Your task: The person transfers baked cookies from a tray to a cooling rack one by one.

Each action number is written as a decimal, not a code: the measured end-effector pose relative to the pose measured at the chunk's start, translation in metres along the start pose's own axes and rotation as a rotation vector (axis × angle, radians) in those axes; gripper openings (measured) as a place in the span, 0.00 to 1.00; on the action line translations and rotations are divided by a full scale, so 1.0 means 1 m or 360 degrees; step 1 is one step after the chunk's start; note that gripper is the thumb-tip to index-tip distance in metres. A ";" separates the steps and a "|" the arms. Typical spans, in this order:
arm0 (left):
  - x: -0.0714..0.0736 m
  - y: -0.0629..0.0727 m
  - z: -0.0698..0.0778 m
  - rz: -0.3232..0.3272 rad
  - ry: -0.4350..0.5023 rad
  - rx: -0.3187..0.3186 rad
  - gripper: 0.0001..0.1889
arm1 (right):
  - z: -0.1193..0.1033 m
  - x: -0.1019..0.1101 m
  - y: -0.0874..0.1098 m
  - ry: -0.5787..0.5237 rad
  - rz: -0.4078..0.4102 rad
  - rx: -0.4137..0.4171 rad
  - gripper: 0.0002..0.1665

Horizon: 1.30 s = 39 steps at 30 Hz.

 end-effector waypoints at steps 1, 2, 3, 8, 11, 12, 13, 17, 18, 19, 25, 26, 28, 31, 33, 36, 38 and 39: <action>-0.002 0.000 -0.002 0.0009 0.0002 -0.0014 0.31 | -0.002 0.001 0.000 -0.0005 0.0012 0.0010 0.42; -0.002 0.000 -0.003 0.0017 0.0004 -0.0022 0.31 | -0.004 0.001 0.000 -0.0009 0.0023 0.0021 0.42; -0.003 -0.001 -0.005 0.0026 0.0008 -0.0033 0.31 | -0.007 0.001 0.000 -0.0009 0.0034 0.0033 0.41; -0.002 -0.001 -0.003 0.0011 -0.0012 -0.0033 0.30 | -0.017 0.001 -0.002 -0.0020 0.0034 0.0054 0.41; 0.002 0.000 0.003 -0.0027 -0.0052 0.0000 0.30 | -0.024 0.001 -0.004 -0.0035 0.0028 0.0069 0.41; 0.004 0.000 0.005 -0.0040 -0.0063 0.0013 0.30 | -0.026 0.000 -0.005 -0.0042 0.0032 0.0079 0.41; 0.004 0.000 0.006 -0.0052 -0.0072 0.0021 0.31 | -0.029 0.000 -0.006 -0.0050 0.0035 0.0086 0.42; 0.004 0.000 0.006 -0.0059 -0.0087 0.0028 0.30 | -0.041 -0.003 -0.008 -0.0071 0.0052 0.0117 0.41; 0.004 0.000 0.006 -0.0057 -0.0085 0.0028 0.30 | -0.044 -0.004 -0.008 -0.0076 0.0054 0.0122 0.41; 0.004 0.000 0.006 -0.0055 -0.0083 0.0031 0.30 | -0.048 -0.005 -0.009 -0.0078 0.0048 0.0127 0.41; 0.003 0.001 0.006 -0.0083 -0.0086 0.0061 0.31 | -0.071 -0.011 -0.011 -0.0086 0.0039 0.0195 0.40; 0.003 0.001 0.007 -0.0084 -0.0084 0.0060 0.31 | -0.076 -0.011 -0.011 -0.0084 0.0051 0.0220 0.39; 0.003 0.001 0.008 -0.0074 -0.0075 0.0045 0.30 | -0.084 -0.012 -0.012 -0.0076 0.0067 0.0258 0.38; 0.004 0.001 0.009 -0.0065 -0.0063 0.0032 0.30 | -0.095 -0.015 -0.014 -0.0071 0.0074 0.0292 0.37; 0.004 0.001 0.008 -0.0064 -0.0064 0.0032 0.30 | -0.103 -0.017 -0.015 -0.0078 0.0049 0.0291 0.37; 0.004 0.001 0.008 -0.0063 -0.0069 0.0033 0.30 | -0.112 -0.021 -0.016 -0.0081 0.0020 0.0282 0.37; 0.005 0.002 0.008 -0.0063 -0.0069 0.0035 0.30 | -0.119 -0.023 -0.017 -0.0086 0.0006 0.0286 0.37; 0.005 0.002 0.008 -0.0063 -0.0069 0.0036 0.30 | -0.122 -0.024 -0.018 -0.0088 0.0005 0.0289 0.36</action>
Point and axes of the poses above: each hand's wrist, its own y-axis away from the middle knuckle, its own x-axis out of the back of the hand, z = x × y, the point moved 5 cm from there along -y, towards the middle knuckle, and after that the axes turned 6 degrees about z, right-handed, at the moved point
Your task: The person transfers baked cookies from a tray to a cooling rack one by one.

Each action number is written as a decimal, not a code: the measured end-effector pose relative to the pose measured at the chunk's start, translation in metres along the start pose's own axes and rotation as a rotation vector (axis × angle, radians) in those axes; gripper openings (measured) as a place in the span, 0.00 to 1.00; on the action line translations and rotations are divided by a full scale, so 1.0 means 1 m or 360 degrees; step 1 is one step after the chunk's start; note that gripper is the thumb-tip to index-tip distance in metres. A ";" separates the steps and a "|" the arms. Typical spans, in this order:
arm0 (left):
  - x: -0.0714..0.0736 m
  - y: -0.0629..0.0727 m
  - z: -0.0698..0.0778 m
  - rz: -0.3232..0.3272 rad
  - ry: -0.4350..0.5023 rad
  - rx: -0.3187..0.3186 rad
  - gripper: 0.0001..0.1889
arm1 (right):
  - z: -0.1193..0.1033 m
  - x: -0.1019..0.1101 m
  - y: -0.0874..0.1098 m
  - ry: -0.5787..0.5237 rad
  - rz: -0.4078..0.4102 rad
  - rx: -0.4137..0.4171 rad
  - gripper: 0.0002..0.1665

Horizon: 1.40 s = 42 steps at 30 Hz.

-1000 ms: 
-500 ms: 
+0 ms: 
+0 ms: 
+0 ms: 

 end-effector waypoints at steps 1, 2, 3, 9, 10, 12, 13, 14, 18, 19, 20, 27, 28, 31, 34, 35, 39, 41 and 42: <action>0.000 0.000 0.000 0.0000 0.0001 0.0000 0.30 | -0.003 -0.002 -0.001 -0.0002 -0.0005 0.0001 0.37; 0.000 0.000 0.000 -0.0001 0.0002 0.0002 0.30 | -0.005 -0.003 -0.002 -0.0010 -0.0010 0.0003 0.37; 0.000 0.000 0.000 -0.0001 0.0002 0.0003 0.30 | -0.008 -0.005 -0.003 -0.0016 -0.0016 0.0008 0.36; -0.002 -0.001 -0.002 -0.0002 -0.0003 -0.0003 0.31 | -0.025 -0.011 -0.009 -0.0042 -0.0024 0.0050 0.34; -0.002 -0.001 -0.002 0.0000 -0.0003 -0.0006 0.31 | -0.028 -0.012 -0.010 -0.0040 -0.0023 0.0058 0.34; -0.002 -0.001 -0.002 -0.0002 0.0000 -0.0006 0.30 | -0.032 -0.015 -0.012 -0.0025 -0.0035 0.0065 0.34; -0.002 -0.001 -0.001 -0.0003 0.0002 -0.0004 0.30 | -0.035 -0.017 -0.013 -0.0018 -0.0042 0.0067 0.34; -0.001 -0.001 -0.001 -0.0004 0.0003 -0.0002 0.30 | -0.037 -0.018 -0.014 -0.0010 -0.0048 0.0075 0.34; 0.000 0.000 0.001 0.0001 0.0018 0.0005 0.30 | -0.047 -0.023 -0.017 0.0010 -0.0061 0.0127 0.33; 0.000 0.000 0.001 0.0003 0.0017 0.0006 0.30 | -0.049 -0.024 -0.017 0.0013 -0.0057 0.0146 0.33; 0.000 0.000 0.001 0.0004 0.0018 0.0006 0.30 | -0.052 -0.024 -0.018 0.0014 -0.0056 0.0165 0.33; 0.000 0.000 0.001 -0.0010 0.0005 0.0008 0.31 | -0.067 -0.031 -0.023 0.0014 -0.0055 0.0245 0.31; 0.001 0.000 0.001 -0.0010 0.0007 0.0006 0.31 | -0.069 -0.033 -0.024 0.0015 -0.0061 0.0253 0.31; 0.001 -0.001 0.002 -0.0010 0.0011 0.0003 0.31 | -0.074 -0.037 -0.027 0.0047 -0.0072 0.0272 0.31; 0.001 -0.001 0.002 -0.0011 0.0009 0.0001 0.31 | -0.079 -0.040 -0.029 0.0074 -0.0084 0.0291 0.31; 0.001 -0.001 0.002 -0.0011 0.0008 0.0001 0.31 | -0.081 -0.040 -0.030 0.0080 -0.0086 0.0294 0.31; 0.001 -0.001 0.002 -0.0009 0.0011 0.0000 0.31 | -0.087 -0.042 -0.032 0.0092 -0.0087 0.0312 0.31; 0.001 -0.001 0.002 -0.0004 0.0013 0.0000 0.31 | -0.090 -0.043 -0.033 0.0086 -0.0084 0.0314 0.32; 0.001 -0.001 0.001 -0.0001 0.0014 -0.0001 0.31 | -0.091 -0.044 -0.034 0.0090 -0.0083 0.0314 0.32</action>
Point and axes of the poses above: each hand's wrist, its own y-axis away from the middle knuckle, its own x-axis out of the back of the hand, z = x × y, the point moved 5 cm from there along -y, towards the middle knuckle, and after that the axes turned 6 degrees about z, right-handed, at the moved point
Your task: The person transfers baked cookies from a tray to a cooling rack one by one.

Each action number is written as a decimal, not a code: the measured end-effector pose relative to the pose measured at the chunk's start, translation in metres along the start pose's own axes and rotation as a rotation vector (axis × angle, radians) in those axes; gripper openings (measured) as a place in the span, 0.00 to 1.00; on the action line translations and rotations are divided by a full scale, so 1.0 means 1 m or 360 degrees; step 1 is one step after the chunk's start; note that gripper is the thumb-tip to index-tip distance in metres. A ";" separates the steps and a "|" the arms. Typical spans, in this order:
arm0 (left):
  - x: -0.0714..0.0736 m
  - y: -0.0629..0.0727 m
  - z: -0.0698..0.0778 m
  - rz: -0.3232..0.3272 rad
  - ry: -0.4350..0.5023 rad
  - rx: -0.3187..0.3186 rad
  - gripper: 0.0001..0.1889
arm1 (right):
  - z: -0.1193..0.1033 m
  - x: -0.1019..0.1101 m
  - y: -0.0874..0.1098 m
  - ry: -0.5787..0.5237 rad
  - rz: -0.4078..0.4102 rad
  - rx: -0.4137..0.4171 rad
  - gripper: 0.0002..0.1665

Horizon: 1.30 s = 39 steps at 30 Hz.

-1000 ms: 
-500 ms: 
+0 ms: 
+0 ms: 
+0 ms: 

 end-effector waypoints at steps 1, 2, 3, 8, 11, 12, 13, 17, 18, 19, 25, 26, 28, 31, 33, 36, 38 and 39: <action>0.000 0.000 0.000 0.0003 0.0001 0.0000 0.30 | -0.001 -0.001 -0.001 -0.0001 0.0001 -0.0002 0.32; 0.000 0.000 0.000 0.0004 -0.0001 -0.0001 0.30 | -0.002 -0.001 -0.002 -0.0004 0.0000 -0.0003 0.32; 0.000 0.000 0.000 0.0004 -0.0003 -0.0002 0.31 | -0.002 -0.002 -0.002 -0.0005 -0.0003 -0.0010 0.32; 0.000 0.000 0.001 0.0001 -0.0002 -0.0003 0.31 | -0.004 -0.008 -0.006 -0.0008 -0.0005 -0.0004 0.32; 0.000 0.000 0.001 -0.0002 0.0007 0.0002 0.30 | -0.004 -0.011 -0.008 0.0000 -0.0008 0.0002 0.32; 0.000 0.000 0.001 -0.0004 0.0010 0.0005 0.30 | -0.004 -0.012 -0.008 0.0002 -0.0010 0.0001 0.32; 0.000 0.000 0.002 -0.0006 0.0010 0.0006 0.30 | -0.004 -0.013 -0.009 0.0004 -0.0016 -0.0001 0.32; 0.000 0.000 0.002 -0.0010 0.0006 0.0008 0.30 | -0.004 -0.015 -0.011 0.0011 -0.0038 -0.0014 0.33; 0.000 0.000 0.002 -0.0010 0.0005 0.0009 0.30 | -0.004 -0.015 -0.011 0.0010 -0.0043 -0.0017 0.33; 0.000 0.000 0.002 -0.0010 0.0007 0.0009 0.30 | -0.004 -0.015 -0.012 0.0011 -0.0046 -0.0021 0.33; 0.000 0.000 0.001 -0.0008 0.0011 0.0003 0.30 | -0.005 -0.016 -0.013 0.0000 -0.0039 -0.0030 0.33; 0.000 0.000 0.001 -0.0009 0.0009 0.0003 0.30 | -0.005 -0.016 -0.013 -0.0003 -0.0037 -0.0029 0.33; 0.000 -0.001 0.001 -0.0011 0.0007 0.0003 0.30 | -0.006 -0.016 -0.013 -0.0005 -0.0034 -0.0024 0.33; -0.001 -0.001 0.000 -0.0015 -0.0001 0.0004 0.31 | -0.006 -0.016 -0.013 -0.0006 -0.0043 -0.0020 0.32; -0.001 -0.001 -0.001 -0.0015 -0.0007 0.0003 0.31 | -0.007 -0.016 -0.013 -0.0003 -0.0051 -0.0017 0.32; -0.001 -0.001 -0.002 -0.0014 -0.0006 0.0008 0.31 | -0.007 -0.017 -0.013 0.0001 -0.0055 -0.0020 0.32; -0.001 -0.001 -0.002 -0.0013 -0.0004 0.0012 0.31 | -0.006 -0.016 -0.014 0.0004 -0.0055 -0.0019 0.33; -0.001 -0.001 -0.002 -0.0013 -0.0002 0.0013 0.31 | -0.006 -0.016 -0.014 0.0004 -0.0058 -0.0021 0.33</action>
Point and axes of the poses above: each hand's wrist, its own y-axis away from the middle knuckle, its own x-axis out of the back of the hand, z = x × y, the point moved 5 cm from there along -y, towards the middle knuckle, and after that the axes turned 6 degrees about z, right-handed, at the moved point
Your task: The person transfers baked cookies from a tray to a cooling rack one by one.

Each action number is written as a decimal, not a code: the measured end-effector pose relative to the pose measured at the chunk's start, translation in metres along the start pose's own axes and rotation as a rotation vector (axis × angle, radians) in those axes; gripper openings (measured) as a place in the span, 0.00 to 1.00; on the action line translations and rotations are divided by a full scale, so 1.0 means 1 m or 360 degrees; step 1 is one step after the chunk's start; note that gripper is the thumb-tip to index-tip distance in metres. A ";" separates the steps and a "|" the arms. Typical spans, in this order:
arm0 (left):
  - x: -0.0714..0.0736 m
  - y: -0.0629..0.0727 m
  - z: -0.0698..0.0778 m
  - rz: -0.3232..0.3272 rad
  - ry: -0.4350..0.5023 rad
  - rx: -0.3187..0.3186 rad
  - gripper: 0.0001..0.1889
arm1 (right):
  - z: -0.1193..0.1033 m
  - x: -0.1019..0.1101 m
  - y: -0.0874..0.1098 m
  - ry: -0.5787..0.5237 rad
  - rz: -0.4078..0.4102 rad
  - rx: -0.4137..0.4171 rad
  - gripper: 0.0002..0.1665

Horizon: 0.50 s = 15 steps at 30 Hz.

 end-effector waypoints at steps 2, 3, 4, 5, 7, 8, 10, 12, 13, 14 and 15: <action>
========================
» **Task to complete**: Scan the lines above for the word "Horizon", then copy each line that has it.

» **Response to the task**:
Horizon: 1.30 s = 39 steps at 30 Hz.
Horizon: 1.40 s = 42 steps at 30 Hz.
Horizon: 1.30 s = 39 steps at 30 Hz.
Horizon: 0.50 s = 15 steps at 30 Hz.

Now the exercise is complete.